The last two nights I have been having dreams sort of “on the other side” of this giant block standing in the way of my awareness I have just become aware of.  This itself constitutes an expansion of awareness.

And to the point of this post’s title, I last night had a dream of a contentious but non-violent assembly, in which all the parts sought to negotiate a modus vivendi, a peace.

So often we have dreams of people chasing us, of falling, of a gap between what we want and what we get; between comfort and experienced reality.  We fear.  We fight.

But is the logical end of psychological growth, of psychological integration not more or less the development of harmony among our various “parts”, between our shadow and our normally acknowledged self?  Is the logical end not a sort of unity, which can become a unity of purpose–a true unity, not one in which some major but unrecognized “self” dug deep in our unconscious is constantly creating friction and conflict?

And it occurred to me that there is a homology between the negotiations, the mutual recognitions and acceptances, necessary for individual harmony, and that of the democratic process which–when unmolested by radicals refusing to join into the social fold, the social field–ends with a deeper peace than would have been possible in a situation of coercion.
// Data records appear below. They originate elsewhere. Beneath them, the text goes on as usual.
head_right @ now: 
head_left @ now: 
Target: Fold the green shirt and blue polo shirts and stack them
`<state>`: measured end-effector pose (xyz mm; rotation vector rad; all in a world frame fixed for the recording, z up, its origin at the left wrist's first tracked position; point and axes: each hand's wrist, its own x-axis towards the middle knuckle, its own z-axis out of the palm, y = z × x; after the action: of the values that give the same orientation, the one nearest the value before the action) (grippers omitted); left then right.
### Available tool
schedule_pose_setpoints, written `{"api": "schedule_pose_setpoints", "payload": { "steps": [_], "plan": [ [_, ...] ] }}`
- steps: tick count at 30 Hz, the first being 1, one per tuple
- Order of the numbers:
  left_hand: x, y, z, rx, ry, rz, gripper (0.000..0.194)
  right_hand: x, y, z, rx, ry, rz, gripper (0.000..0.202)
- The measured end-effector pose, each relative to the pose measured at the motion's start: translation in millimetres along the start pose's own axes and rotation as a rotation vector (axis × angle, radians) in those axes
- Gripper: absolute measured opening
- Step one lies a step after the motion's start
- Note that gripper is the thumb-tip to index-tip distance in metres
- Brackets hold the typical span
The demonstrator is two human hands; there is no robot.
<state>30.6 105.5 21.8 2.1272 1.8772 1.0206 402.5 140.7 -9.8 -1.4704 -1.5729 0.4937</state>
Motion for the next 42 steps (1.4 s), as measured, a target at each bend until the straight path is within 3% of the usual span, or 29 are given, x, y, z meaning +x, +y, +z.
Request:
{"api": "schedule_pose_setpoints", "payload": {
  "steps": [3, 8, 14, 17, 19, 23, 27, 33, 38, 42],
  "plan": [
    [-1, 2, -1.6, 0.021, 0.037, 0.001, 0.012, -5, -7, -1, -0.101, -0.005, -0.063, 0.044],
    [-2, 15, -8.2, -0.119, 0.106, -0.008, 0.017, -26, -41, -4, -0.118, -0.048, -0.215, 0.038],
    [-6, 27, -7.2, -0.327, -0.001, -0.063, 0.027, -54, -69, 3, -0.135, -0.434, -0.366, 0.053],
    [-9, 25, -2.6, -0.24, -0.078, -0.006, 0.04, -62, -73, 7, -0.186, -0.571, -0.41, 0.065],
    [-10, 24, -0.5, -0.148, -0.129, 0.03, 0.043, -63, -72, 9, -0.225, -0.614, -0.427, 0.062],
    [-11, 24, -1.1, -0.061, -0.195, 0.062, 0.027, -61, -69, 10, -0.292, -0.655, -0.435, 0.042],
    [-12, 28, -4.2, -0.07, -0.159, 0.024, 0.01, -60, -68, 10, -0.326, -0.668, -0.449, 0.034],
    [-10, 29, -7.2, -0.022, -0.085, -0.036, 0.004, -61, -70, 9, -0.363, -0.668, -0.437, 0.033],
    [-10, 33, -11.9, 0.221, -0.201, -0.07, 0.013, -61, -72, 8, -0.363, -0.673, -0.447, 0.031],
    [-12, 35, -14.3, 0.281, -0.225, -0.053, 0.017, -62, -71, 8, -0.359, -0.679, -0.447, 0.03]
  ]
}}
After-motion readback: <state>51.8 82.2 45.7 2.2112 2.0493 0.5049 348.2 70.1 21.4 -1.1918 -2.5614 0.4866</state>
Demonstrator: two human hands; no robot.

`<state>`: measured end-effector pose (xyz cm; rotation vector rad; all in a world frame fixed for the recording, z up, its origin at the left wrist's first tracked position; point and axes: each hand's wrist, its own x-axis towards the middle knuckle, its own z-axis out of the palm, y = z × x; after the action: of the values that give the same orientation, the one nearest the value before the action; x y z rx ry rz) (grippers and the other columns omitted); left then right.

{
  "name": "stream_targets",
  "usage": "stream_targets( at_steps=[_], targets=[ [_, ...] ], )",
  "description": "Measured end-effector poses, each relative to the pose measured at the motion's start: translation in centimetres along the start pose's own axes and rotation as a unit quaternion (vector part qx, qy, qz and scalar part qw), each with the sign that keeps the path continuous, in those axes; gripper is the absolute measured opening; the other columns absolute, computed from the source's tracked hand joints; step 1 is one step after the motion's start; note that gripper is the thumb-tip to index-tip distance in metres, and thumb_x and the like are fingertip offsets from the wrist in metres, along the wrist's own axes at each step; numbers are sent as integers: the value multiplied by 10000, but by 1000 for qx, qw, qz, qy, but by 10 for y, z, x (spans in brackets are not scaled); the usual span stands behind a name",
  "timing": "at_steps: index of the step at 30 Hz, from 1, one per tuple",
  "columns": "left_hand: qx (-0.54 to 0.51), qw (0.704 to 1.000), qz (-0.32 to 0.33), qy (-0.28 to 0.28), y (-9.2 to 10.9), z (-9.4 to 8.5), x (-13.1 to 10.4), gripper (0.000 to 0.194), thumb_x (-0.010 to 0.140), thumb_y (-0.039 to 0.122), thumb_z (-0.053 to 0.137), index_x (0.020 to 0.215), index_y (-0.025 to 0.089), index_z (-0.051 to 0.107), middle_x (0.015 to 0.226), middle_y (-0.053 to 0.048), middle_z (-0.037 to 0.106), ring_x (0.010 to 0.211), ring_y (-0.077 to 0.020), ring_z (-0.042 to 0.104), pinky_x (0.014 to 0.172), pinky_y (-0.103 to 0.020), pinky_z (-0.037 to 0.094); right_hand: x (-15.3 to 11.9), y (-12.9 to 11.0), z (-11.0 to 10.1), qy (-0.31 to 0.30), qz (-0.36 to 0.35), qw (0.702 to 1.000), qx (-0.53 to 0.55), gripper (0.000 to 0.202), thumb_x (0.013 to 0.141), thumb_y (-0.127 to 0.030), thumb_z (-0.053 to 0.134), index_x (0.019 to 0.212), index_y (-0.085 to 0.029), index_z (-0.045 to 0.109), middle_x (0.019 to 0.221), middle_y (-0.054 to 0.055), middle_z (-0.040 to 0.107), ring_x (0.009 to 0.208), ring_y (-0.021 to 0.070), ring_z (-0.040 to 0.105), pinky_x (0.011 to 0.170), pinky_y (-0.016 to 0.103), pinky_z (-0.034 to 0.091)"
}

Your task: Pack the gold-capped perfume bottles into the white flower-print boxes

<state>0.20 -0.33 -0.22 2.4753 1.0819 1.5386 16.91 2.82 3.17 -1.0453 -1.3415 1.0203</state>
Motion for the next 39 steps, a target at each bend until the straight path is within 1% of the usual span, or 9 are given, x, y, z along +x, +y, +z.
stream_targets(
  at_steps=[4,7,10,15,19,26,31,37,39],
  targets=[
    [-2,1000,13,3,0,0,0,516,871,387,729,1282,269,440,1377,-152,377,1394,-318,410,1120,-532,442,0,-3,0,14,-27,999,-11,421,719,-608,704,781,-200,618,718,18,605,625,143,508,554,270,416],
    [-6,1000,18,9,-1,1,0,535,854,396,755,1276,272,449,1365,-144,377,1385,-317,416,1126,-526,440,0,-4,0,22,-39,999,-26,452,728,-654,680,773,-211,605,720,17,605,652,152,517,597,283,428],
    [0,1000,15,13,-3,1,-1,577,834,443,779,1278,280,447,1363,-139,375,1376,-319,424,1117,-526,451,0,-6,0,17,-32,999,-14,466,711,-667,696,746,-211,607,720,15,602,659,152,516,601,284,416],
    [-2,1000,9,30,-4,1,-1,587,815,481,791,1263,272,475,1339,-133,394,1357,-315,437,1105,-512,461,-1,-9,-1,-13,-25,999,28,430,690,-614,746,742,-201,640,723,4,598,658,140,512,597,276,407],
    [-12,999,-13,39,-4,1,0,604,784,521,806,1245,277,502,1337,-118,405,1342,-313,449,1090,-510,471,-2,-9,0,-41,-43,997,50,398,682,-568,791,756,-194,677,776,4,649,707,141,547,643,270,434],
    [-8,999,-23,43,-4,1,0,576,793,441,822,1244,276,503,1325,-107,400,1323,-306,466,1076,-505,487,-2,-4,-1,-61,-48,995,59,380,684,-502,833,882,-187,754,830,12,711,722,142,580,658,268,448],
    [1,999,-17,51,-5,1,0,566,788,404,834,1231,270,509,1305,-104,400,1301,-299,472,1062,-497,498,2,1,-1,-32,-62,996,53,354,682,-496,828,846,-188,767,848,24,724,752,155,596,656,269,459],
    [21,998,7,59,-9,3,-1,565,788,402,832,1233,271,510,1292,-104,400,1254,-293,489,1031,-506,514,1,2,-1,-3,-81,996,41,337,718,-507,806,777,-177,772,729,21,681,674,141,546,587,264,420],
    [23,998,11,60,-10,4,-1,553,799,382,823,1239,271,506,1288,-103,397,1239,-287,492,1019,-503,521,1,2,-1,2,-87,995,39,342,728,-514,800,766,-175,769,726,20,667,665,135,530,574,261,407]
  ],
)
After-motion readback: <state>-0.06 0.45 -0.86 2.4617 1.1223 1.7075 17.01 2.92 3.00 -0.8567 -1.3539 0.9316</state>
Democracy, self rule, negotiations between people who differ in values in lifestyles, true Liberalism: these are tools for social growth.  To the extent we can grant the existence of something called “Society”, it is built in this way, and destroyed by the authoritarianism of the Socialists, who, having failed to individuate, having failed to achieve any degree of personal psychological integration, see in the realm of abstraction–of intellectual violence to reality–the only possible solution to their mental problems, and who thus make the primary reality something which does not even exist, the Society.

Buddha famously posited Anatta, or Anatman, which is that the self does not exist.  This is self evidently true, if we want to think of the self as a unitary, unevolving, block.  But with individuals you at least have a singular body, and a singular mind, even if it changes.  With regard to society you don’t even have this.  It is an utter fiction.

We might say that growth is decreasing the number of selves by increasing the overall complexity of the Self, the underlying informational richness.

Likewise, social growth that matters is increasing diversity of behavior–which is something Socialists actually detest, even if they gladly accept social deviance because it acts as an acid which helps to dissolve remaining non-ironic cultural traditions.

When it is said that Leftism is a mental disorder, it truly is.  It represents an emotional inability to handle complexity, a lack of capacity to integrate primitive emotions like anger and fear, and a following behavioral rigidity tied closely to the process of rejecting reality by interacting only with reified lies.

Do you think when he looks out of the window of his eyes that Obama sees actual people?  Of course not.  That is how he can joke about murdering them.